Action item — From the listing, collect all lines containing the word "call".

Dataset extract —
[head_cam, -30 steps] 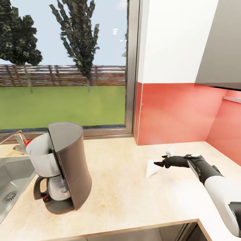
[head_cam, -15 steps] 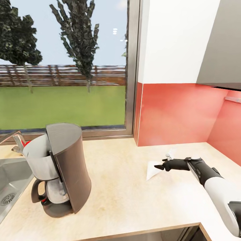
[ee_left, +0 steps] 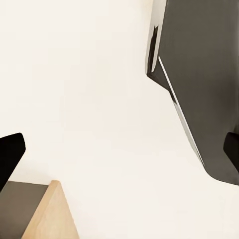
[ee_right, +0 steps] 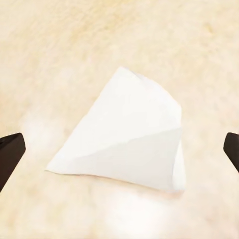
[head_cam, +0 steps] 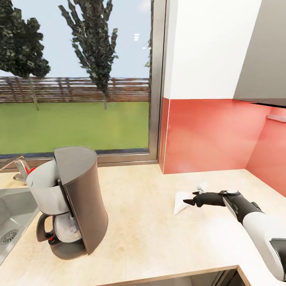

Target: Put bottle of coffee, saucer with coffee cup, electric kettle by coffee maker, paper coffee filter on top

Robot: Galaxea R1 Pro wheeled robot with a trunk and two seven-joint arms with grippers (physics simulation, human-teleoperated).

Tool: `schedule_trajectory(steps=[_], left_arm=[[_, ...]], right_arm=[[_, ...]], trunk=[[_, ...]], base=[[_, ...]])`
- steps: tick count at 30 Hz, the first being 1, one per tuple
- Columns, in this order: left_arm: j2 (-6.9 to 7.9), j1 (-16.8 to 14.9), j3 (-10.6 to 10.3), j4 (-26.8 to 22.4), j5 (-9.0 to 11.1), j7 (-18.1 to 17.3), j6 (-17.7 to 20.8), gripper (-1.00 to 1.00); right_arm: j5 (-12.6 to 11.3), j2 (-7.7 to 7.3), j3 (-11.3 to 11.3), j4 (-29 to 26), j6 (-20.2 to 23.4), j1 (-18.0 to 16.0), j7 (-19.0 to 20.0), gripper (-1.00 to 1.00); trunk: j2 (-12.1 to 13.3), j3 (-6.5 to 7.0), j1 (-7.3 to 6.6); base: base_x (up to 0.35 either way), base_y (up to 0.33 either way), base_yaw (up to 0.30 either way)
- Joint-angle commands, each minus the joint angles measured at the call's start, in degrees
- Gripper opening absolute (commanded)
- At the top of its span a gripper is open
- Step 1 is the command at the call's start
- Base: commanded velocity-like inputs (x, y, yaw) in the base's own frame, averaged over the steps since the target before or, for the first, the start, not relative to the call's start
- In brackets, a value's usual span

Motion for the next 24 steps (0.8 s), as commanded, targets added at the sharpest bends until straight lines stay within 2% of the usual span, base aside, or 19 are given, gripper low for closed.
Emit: schedule_trajectory(steps=[1,7,11,13,20,24], left_arm=[[0.00,0.00,0.48,-0.04,-0.61,0.16,0.16,1.00],[0.00,0.06,0.48,-0.04,-0.61,0.16,0.17,1.00],[-0.09,1.00,0.43,0.02,-0.52,0.07,0.01,1.00],[-0.07,1.08,0.40,0.04,-0.52,0.11,0.32,1.00],[-0.08,1.28,0.39,0.05,-0.44,0.16,0.27,1.00],[-0.09,1.29,0.39,0.05,-0.43,0.16,0.22,1.00]], right_arm=[[-0.20,-0.04,0.20,-0.10,0.56,-0.03,0.15,1.00],[-0.22,-0.04,0.20,-0.06,0.50,-0.03,0.15,1.00],[-0.19,1.27,0.32,1.20,-0.79,-0.03,0.06,1.00],[-0.20,1.92,0.26,0.53,-0.13,-0.03,0.06,1.00],[-0.12,4.19,0.20,-0.31,0.62,-0.03,0.06,1.00],[-0.06,4.36,0.13,-0.12,0.62,-0.03,0.04,1.00]], trunk=[[-0.12,-0.11,0.04],[-0.12,-0.11,0.04],[-0.12,-0.11,0.04],[-0.12,-0.11,0.04],[-0.12,-0.11,0.04],[-0.12,-0.11,0.04]], base=[[0.002,0.000,0.000],[0.000,0.000,0.000],[0.000,0.000,0.000],[0.028,0.000,0.000],[0.192,0.000,0.000],[0.035,0.000,0.000]])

Solution to this task —
- Joint-angle commands, each minus the joint angles measured at the call's start, in degrees
- Step 1 is the command at the call's start
- Base: commanded velocity-like inputs (x, y, yaw) in the base's own frame, averaged over the steps since the target before or, for the first, the start, not relative to the call's start

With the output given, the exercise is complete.